In conclusion, we have demonstrated that extract obtained from the predegenerated sciatic nerves protects RGCs in a rat glaucoma model. Furthermore, the success of neuroprotective treatments depends mostly on the administration time of the extract and less clearly on the exposure time to the extract. In our study, 14 days following glaucoma induction represents a therapeutic window allowing for the initiation of effective treatment in a glaucoma model. Additionally, our findings note that MT2 may be a key molecule responsible for such beneficial effects of PNE on RGC survival. However, it is also possible that MT2 reveals its therapeutic profile in combination with other substances present in the extract.

Material and Methods

Animals and anaesthetics

The experiments were performed on 8-week old male Wistar rats, weighing approximately 200 g. All animals were provided by the Center for Experimental Medicine, Medical University of Silesia, Katowice, Poland and were treated in accordance with the ARVO Statement for the Use of Animals in Ophthalmic and Vision Research and the EC Directive 86/609/EEC for animal experiments, using the protocols approved and monitored by the Local Committee for Animal Experiments of Medical University of Silesia.

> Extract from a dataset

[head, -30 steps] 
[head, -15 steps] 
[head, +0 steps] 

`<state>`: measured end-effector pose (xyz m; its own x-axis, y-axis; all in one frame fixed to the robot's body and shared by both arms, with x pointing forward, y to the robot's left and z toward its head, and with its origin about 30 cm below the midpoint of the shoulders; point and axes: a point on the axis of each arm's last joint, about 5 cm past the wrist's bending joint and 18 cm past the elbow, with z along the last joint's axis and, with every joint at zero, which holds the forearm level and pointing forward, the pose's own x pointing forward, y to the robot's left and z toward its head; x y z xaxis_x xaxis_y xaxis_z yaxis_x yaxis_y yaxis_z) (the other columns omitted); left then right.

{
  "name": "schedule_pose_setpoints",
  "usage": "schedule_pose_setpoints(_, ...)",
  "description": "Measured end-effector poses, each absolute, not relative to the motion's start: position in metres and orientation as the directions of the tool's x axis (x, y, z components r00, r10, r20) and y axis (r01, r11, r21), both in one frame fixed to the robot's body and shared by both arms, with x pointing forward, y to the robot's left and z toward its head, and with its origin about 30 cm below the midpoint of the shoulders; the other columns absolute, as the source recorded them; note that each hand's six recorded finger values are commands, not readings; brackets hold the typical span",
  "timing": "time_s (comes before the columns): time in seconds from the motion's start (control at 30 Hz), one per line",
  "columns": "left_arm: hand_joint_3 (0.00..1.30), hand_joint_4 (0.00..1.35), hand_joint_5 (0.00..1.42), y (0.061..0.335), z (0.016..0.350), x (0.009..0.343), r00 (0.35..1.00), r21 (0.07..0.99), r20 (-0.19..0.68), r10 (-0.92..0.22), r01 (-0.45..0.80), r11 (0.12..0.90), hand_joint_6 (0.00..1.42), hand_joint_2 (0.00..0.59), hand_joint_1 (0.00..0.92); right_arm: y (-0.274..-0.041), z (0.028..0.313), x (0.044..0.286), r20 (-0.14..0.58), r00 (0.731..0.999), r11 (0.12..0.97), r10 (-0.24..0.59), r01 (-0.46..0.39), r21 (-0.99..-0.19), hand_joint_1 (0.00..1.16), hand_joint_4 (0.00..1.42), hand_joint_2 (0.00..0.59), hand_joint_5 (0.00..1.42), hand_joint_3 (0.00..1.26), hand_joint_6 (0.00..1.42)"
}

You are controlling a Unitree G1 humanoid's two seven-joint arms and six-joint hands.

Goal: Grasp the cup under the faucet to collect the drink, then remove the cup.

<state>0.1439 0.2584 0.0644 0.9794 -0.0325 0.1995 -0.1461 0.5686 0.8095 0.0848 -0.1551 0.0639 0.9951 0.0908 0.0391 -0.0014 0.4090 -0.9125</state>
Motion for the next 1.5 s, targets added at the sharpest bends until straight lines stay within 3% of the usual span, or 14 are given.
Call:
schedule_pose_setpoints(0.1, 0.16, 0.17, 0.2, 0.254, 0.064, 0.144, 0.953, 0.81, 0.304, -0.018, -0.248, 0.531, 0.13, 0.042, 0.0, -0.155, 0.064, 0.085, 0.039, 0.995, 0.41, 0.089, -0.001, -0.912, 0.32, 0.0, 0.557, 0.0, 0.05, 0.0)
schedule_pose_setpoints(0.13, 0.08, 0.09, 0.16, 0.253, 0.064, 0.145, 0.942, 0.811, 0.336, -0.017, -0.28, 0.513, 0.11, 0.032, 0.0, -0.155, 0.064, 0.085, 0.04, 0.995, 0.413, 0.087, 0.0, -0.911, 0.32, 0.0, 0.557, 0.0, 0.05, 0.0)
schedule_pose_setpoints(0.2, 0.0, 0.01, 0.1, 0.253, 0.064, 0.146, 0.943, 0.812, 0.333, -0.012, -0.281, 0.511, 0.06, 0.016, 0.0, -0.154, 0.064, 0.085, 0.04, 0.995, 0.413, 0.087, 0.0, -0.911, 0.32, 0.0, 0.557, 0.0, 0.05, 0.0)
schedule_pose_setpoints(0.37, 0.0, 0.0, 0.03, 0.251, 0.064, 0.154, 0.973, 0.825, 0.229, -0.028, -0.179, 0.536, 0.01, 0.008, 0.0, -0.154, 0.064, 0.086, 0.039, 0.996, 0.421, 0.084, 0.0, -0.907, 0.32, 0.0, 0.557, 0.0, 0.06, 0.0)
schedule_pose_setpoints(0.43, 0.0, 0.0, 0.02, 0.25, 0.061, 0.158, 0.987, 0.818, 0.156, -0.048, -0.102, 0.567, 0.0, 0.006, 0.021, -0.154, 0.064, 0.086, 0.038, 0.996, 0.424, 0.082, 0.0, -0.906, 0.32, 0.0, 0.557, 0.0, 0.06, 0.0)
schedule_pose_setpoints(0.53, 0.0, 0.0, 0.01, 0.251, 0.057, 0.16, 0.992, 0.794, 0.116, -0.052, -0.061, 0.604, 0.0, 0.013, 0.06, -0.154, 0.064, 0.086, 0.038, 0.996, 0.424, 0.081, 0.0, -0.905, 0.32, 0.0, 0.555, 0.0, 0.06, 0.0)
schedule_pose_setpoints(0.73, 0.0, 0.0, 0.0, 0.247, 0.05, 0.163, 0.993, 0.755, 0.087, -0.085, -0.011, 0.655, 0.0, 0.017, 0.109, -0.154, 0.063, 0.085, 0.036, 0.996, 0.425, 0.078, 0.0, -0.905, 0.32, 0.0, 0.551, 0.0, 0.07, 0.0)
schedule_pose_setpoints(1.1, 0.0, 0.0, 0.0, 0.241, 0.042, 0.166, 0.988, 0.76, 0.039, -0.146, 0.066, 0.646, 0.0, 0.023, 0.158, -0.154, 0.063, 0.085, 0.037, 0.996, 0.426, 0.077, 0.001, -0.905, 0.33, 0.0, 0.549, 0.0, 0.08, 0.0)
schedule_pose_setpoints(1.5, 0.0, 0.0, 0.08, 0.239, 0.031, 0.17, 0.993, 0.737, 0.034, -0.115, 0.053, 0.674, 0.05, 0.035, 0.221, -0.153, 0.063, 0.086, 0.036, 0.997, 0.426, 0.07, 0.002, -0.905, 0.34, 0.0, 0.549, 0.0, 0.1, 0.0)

All surgical procedures were performed under general anaesthesia with an intraperitoneal injection of a mixture of ketamine (50 mg/kg, VetaKetam, Vetagro, Poland) and xylazine (5 mg/kg, Xylapan, Vetoquinol Biowet, Poland). For the local anaesthesia, we used 0.5% Proxymetacaine hydrochloridum (Alcaine, Alcon, Fort Worth, TX, US). During the recovery from anaesthesia, the rats were placed in their cages and an ointment containing ofloxacin (Floxal, Bausch&Lomb, Bridgewater, NJ, US) was applied on the cornea to prevent corneal desiccation and infection. After follow-up time, the animals were sacrificed with an intraperitoneal overdose of a mixture of ketamine and xylazine.

Glaucoma model

Experimental glaucoma was induced unilaterally (the left eye) based on modified bead model with initial high pressure injury, as described before23,24. We used forty-three male Wistar rats (see detailed description of subgroups on Fig. 7). Briefly, animals were anesthetized generally and topically, and a glass microcapilar was used for intracameral injection of 15 μl suspension consisting of 5 μl polystyrene microbeads of 10.0 μm diameter followed by 5 μl microbeads of 6.0 μm diameter (Polybead Microspheres; Polysciences, Inc., Warrington, PA, USA) and 5 μl of viscoelastic solution (10 mg/mL sodium hyaluronate; Healon, Advanced Medical Optics Inc., Santa Ana, CA, USA). Suspension was injected rapidly through a puncture in lower limbus. This method made it possible to achieve long-lasting IOP elevation with chronic damage to RGCs, which can be considered a good simulation of glaucoma. IOP was measured using a tonometer (TonoLab, Icare, Finland) before bead injection at 1, 3 and 7 days after injection and once per week until animals were sacrificed. The obtained values of IOP were comparable with those described in previous study thereby ensuring the reproducibility of the model23,24. The right eye was used as a healthy control.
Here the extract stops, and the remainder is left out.